I sindacati proclamano uno sciopero generale
nazionale del settore minerario, mentre alcuni leader politici invitano
lavoratori e militari a dare il via alla 'rivoluzione'.
Il gruppo britannico Lonmin, proprietaria della miniera di Marikana (28 mila addetti), sta cercando con scarso successo di evitare che la protesta dei lavoratori si estenda, ed ha rivolto ieri sera un'offerta agli operai in sciopero da ormai cinque settimane. Lo sciopero é iniziato lo scorso 10 agosto, su iniziativa di tremila operai in rottura con il sindacato maggioritario Num, che reclamano consistenti aumenti salariali e il miglioramento sostanziale delle loro condizioni di vita e di lavoro.
La protesta dei minatori si è estesa da quelli di Marikana ad altre miniere di platino e poi anche d’oro. E ora alcuni sindacati hanno convocato a partire da domenica uno sciopero generale su base nazionale di tutto il settore, con l'obiettivo di ''mettere in ginocchio'' le grandi multinazionali straniere che sfruttano a loro piacimento le risorse naturali del paese. L'appello alla mobilitazione generale é stato lanciato da uno dei leader sindacali, Mametlwe Sebei, dinanzi a migliaia di lavoratori radunatisi ieri davanti all'impianto di Rustenburg (nel nord del Sudafrica), una delle miniere sfruttate dal colosso statunitense del platino Amplats. Ieri circa 1500 lavoratori dell’impianto hanno bloccato con barricate formate da tronchi d'albero, pneumatici e pietre molte delle strade di accesso. La Polizia e i responsabili della miniera hanno parlato di ‘sollevazione’ in atto da parte dei dipendenti.

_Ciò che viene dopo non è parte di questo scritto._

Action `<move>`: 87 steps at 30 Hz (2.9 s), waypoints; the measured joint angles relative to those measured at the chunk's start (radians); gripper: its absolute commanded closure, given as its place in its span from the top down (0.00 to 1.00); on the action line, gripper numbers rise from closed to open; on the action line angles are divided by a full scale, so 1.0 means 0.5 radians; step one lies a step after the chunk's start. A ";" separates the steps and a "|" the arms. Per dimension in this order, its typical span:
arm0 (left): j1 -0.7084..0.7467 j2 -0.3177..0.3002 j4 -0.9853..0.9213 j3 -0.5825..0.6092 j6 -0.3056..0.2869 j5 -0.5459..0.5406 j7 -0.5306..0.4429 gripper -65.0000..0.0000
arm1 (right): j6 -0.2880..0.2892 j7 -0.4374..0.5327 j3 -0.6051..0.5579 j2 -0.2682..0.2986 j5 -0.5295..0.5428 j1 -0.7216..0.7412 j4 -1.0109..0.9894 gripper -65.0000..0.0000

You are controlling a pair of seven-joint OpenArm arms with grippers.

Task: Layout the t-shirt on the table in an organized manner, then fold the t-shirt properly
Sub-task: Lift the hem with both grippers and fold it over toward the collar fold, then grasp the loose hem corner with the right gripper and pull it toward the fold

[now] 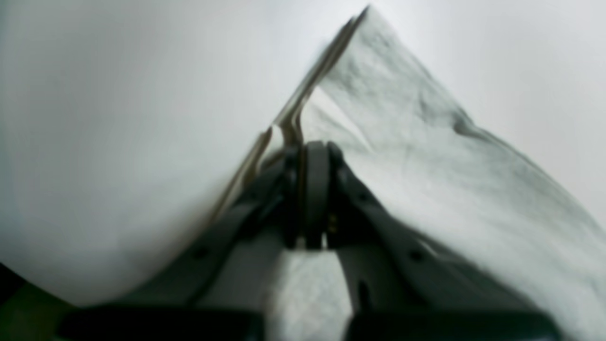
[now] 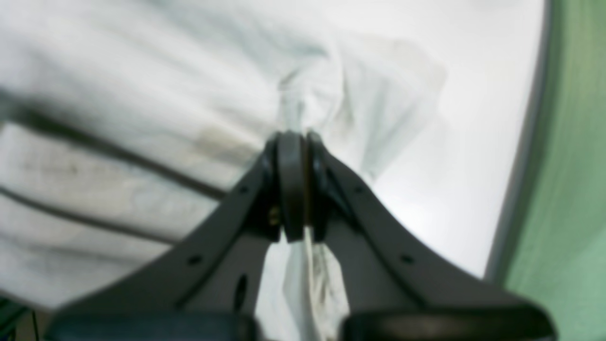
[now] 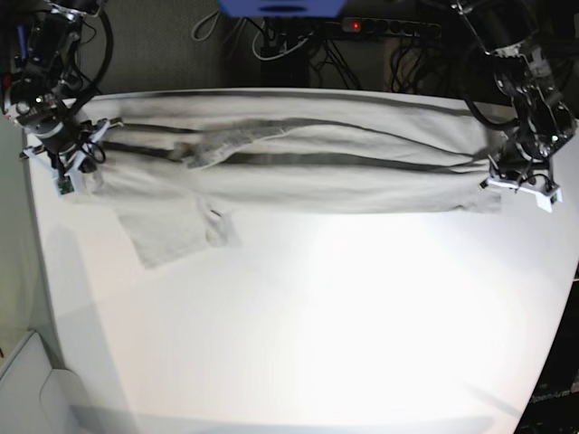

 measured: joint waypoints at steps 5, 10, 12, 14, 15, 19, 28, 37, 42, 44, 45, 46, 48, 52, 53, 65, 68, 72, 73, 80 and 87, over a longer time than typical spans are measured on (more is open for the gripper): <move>0.000 0.001 0.000 0.000 0.000 0.000 0.007 0.01 | -0.001 -0.090 -0.191 0.149 0.006 -0.077 0.006 0.29; 0.011 0.001 0.001 0.000 0.000 0.005 0.005 0.01 | 0.000 -0.182 -0.180 0.197 -0.005 -0.097 0.052 0.50; 0.036 0.002 0.001 0.001 -0.001 -0.005 -0.008 0.06 | 0.003 -0.193 -0.095 0.194 0.006 -0.102 0.173 0.52; 0.045 0.001 0.001 -0.001 -0.002 -0.011 -0.010 0.16 | -0.002 -0.182 0.005 0.204 0.001 -0.092 0.285 0.52; 0.044 0.000 0.001 -0.002 -0.001 -0.008 -0.010 0.22 | -0.002 -0.185 0.033 0.210 -0.004 -0.088 0.321 0.52; 0.073 0.005 0.012 0.001 -0.017 -0.034 -0.027 0.46 | 0.006 -0.287 0.011 0.195 0.007 0.050 0.360 0.52; 0.098 -0.001 0.020 -0.002 -0.022 -0.047 -0.063 0.68 | -0.001 -0.697 -0.506 0.190 0.005 0.852 -0.273 0.52; 0.094 0.025 0.025 -0.010 -0.021 -0.020 -0.072 0.70 | -0.008 -0.684 -0.588 0.090 0.004 1.289 -1.116 0.52; 0.094 0.034 0.026 -0.011 -0.020 -0.017 -0.083 0.70 | -0.009 -0.524 -0.589 0.040 -0.001 1.326 -1.257 0.52; 0.094 0.040 0.026 -0.011 -0.021 -0.018 -0.083 0.70 | -0.009 -0.492 -0.588 0.031 -0.001 1.321 -1.281 0.52; 0.092 0.050 0.028 -0.011 -0.021 -0.008 -0.085 0.70 | -0.009 -0.481 -0.588 0.031 0.000 1.325 -1.299 0.52; 0.088 0.059 0.030 -0.012 -0.020 0.002 -0.089 0.70 | -0.009 -0.477 -0.588 0.030 -0.001 1.328 -1.315 0.52; 0.082 0.063 0.029 -0.013 -0.005 0.007 -0.092 0.70 | -0.010 -0.461 -0.588 0.026 0.001 1.337 -1.332 0.49; 0.082 0.063 0.029 -0.013 -0.006 0.005 -0.092 0.70 | -0.016 -0.425 -0.587 0.024 0.003 1.321 -1.333 0.17; 0.082 0.063 0.029 -0.013 -0.006 0.005 -0.090 0.70 | -0.017 -0.409 -0.587 0.021 0.014 1.308 -1.322 0.04; 0.078 0.063 0.029 -0.013 0.000 0.006 -0.085 0.70 | -0.009 -0.798 -0.567 -0.072 -0.012 1.052 -0.617 0.00; 0.075 0.064 0.027 -0.011 0.001 0.007 -0.085 0.70 | -0.009 -0.938 -0.581 -0.099 0.017 0.997 -0.208 0.00; 0.077 0.063 0.029 -0.012 0.001 0.005 -0.085 0.70 | -0.008 -1.148 -0.578 -0.166 0.006 0.809 0.242 0.00; 0.074 0.063 0.029 -0.011 0.002 0.003 -0.085 0.70 | -0.009 -1.179 -0.578 -0.169 0.023 0.752 0.346 0.00; 0.065 0.069 0.027 -0.013 0.000 0.010 -0.085 0.70 | 0.000 -1.237 -0.568 -0.175 0.016 0.240 0.740 0.00; 0.060 0.069 0.025 -0.011 0.000 0.021 -0.085 0.70 | -0.002 -1.016 -0.494 -0.200 0.008 -0.063 0.734 0.00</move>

Il malcontento economico dei minatori cresce e si radicalizza, e minaccia ora di intrecciarsi con quello di alcuni settori dell'esercito, incitati ad aderire alla ''rivoluzione' dal giovane leader politico Julius Malema, espulso nei mesi scorsi dall'Africa National Congress (Anc) del presidente Jacob Zuma perché ne aveva criticato l’immobilismo, la mancanza di azione riformatrice e la copertura politica degli interessi della nuova casta che guida il paese dopo la fine dell’apartheid.

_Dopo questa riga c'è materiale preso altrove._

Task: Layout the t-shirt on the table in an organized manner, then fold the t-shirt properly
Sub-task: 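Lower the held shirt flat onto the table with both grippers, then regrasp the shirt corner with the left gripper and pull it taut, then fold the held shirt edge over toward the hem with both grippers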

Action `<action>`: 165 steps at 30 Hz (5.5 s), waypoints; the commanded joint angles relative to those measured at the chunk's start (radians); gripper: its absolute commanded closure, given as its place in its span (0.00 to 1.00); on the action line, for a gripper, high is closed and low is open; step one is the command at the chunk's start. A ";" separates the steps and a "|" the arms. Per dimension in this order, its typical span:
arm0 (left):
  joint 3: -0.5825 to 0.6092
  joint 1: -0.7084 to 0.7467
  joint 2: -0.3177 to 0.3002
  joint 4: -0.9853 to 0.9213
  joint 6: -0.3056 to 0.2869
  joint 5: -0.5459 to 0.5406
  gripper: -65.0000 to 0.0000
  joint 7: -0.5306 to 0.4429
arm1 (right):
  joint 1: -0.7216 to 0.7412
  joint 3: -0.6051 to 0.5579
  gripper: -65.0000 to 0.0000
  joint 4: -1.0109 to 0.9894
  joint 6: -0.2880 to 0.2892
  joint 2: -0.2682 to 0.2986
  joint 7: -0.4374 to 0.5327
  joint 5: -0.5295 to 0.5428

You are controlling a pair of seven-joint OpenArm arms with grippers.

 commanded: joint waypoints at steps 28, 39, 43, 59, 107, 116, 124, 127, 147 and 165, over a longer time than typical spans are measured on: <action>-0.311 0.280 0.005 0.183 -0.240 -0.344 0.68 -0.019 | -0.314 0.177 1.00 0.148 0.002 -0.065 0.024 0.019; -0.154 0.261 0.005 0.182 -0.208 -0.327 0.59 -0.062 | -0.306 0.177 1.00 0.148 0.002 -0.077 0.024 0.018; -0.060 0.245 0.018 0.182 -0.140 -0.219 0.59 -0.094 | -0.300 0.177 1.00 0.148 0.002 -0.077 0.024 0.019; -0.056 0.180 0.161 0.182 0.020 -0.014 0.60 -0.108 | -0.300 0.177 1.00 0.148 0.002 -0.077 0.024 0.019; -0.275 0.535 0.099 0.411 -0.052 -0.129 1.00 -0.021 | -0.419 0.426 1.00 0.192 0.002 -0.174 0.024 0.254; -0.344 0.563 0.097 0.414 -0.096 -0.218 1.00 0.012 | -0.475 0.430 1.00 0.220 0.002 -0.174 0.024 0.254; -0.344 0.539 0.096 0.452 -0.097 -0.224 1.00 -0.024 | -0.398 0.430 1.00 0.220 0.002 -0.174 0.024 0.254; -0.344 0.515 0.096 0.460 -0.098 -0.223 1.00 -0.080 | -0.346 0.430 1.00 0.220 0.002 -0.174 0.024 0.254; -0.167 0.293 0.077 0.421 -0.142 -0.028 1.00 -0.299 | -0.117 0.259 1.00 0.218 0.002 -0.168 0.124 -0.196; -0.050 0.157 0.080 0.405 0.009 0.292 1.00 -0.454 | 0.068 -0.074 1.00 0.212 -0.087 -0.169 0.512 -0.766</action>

Raccogliendo l'appello di alcuni soldati scontenti per il loro trattamento economico, Malema ha dichiarato l'intenzione di tenere due comizi in altrettante basi dell'esercito presso Lenasia, a sud-ovest di Johannesburg. Intenzione che ha naturalmente suscitato la reazione immediata del governo. ''Non so a quale titolo il signor Malema pensi di poter rivolgersi ai soldati'', ha detto il ministro della Difesa, Mapisa Nqakula, ventilando iniziative disciplinari nei confronti di chi accettasse di farsi coinvolgere. ''Il Paese non può permettersi che l'instabilità si estenda alle forze armate'', ha avvertito Nqakula, accusando Malema di voler ''rendere ingovernabile il settore minerario'' e ''sabotare l'economia nazionale''.

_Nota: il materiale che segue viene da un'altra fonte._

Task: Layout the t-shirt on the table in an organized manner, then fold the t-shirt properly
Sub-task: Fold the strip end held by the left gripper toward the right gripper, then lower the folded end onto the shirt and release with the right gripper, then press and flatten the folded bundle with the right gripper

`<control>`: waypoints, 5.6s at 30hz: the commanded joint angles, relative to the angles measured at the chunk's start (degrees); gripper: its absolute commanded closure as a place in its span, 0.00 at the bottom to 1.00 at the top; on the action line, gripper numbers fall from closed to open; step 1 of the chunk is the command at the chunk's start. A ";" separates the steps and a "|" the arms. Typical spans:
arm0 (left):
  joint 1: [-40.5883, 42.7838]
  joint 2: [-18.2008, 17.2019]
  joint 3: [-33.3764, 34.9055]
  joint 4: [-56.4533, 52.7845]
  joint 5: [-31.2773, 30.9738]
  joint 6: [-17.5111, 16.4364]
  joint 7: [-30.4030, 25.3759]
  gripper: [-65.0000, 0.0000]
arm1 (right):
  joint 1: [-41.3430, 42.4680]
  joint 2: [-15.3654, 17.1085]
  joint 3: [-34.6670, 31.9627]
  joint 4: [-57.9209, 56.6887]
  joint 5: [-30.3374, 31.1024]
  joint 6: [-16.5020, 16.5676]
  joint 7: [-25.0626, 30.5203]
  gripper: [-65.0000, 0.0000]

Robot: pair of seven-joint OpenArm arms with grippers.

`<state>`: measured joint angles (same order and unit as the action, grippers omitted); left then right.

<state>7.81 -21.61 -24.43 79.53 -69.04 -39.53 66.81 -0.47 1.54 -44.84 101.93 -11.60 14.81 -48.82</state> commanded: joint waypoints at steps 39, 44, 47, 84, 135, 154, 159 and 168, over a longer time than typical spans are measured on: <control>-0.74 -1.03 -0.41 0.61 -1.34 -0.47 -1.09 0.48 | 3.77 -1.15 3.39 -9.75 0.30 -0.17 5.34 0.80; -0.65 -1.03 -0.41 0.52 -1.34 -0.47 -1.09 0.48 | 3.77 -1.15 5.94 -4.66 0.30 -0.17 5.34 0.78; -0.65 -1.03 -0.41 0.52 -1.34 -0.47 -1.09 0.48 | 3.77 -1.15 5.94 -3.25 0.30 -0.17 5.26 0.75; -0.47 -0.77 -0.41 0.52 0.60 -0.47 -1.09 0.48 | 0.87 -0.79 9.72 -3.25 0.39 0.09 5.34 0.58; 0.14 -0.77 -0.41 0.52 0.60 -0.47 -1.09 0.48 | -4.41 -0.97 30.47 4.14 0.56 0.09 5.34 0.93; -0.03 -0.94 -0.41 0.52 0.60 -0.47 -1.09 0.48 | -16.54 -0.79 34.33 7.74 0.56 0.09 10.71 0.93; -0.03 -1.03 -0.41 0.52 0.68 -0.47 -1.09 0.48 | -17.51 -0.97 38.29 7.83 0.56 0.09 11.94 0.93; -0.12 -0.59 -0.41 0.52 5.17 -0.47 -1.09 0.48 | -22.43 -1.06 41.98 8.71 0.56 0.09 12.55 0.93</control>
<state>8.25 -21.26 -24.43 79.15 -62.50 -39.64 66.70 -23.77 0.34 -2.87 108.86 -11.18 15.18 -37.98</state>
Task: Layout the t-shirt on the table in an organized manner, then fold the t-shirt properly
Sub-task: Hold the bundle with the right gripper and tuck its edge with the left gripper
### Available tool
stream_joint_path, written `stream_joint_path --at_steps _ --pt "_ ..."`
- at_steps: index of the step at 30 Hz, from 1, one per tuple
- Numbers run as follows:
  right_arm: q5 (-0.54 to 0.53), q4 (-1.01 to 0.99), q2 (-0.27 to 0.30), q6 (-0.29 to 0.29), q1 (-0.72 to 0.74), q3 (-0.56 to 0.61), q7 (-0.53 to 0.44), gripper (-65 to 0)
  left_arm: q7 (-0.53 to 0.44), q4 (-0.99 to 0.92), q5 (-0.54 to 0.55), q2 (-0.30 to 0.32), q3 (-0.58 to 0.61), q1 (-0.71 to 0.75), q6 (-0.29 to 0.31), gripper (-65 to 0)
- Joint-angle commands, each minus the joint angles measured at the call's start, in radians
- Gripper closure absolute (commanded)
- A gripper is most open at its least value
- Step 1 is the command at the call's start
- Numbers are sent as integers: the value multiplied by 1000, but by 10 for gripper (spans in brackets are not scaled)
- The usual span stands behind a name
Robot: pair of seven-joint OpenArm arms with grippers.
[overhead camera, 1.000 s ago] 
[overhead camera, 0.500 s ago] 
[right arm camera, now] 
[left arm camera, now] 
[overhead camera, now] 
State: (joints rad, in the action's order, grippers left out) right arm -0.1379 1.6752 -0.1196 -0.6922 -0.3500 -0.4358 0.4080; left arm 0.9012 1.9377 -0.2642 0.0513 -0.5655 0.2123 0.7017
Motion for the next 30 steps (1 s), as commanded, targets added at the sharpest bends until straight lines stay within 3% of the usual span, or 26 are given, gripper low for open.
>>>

Da parte sua il presidente Jacob Zuma ha minacciato i sindacati avvertendo che scioperi illegali ed intimidazioni ''non aiuteranno i minatori'' e che saranno contrastati dalle forze di polizia. Intanto un sindacalista del Num, la più grande confederazione del paese legata all’Anc e accusata di connivenze con le multinazionali da parte dei sindacati indipendenti, è stato ritrovato privo di vita a poca distanza dalla miniera di Marikana. Dumisani Mthinti, 51 anni, diventa così la 45esima vittima dello scontro in atto in Sudafrica da poco più di un mese.
Il settore minerario sudafricano impiega mezzo milione di lavoratori, 180 mila in quelle di platino e 160 mila in quelle d’oro, produce il 9% del Pil del paese, (il 19% considerando le altre attività ad esso connesse) e rappresenta la metà delle esportazioni del Paese. Secondo la Camere delle miniere, il giro d'affari nel 2010 è stato pari a 28 miliardi di euro.